[[ Given information open ]]
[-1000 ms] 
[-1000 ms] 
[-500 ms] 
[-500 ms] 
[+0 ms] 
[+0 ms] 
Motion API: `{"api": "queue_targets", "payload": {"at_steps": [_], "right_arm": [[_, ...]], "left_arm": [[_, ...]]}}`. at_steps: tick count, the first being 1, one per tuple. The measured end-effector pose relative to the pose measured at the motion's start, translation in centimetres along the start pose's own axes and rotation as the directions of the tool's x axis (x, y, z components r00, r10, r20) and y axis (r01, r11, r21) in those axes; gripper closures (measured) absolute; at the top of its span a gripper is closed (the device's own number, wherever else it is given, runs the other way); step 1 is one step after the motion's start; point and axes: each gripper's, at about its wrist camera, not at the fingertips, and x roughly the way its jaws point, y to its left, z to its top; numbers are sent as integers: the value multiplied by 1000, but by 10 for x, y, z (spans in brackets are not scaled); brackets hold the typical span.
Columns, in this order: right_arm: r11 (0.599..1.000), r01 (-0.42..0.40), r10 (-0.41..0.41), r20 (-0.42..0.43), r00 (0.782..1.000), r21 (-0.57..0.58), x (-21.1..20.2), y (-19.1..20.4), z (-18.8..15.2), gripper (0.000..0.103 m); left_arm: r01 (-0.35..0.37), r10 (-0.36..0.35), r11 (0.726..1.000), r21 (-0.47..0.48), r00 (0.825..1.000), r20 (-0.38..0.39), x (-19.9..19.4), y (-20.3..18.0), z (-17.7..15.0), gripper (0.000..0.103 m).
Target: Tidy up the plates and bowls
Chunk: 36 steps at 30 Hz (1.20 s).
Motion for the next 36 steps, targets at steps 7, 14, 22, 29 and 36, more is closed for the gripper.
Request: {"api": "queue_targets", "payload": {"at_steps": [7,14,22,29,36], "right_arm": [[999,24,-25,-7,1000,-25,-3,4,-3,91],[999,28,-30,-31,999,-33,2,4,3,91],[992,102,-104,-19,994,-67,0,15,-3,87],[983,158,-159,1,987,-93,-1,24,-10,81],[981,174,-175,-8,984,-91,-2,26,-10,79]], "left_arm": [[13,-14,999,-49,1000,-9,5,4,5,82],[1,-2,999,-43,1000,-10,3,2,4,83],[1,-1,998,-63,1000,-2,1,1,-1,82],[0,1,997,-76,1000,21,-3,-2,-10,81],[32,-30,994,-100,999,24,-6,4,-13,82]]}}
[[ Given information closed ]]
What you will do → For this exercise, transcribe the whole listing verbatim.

Response →
[-1000 ms] 
[-1000 ms] 
[-500 ms] 
[-500 ms] 
[+0 ms] 
[+0 ms] 
Motion API: `{"api": "queue_targets", "payload": {"at_steps": [_], "right_arm": [[_, ...]], "left_arm": [[_, ...]]}}`. at_steps: tick count, the first being 1, one per tuple. The measured end-effector pose relative to the pose measured at the motion's start, translation in centimetres along the start pose's own axes and rotation as the directions of the tool's x axis (x, y, z components r00, r10, r20) and y axis (r01, r11, r21) in those axes; gripper closures (measured) absolute; at the top of its span a gripper is closed (the device's own number, wherever else it is given, runs the other way); step 1 is one step after the motion's start; point and axes: each gripper's, at about its wrist camera, not at the fingertips, and x roughly the way its jaws point, y to its left, z to its top; numbers are sent as integers: the value multiplied by 1000, but by 10 for x, y, z (spans in brackets are not scaled); brackets hold the typical span.
Columns, in this order: right_arm: r11 (0.599..1.000), r01 (-0.42..0.40), r10 (-0.41..0.41), r20 (-0.42..0.43), r00 (0.782..1.000), r21 (-0.57..0.58), x (-21.1..20.2), y (-19.1..20.4), z (-18.8..15.2), gripper (0.000..0.103 m); left_arm: r01 (-0.35..0.37), r10 (-0.36..0.35), r11 (0.726..1.000), r21 (-0.47..0.48), r00 (0.825..1.000), r20 (-0.38..0.39), x (-19.9..19.4), y (-20.3..18.0), z (-17.7..15.0), gripper (0.000..0.103 m).
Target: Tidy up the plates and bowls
Chunk: 36 steps at 30 Hz (1.20 s).
Motion for the next 36 steps, targets at steps 7, 14, 22, 29 and 36, more is closed for the gripper.
Request: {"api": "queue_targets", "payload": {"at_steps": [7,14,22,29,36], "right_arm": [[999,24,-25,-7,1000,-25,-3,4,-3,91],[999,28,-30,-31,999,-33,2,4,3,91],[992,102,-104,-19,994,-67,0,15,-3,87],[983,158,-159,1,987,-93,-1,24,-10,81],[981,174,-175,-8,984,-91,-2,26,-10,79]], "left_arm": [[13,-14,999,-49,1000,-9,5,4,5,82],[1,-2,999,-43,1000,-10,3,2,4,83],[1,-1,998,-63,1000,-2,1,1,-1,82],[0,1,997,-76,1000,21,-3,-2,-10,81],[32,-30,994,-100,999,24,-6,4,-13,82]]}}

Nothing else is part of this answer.